### GIVEN INFORMATION
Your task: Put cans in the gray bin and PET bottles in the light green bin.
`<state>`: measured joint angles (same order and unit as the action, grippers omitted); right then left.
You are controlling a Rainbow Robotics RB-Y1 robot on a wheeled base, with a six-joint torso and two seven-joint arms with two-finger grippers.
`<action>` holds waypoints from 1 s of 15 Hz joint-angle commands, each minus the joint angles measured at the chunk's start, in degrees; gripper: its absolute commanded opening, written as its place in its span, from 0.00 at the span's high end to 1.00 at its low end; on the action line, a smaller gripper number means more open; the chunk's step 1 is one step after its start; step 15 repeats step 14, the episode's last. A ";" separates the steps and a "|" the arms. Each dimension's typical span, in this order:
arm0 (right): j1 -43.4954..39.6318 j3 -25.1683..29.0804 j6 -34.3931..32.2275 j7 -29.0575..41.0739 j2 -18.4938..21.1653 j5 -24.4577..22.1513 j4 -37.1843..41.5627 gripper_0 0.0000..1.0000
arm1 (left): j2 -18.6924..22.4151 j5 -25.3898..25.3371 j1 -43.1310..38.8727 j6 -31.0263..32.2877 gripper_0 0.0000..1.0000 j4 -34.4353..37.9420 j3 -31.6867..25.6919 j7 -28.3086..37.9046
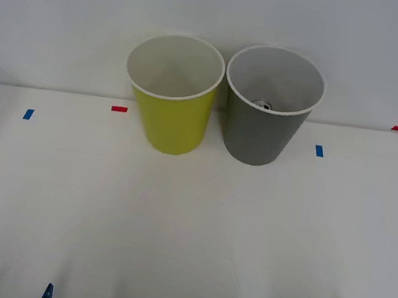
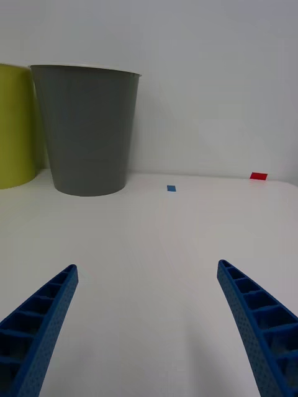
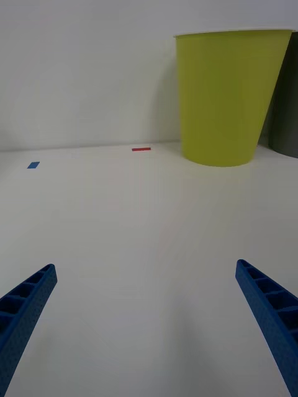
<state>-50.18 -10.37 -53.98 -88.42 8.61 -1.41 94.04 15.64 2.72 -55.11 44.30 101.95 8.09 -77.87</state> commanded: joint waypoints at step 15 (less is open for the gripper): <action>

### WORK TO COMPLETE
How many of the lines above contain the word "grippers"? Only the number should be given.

### RESPONSE BELOW
2